Activity:
Beginning with the line that has "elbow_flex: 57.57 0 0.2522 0", reproduce each remaining line of the data exactly, down to and including the last.
***
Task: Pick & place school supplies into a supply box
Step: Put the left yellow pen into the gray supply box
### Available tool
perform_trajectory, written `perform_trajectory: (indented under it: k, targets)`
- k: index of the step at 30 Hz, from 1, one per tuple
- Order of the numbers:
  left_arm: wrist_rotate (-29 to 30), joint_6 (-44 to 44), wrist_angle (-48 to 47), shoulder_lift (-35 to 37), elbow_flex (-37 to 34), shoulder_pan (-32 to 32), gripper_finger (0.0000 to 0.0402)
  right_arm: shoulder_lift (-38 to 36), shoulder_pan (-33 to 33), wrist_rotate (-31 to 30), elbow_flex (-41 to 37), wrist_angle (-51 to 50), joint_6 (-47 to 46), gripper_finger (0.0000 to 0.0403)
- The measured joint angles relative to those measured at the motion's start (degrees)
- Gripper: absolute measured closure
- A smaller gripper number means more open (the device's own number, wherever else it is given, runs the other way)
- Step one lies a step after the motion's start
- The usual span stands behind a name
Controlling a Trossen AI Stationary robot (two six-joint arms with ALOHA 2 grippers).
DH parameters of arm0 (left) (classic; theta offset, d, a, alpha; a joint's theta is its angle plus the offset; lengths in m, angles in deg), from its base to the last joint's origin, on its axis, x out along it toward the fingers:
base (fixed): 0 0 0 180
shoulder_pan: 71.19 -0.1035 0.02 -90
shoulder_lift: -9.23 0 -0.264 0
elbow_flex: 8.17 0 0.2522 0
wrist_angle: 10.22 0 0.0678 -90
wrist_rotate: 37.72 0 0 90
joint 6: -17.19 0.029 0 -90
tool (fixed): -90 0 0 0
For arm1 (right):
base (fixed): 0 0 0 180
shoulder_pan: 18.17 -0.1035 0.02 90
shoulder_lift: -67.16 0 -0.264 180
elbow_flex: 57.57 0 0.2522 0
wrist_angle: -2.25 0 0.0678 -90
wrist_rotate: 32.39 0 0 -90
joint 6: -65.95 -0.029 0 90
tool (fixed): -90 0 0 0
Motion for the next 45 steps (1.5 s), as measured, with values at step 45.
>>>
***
Solution:
elbow_flex: 57.57 0 0.2522 0
wrist_angle: -2.25 0 0.0678 -90
wrist_rotate: 32.39 0 0 -90
joint 6: -65.95 -0.029 0 90
tool (fixed): -90 0 0 0
Motion for the next 45 steps (1.5 s), as measured, with values at step 45.
>>>

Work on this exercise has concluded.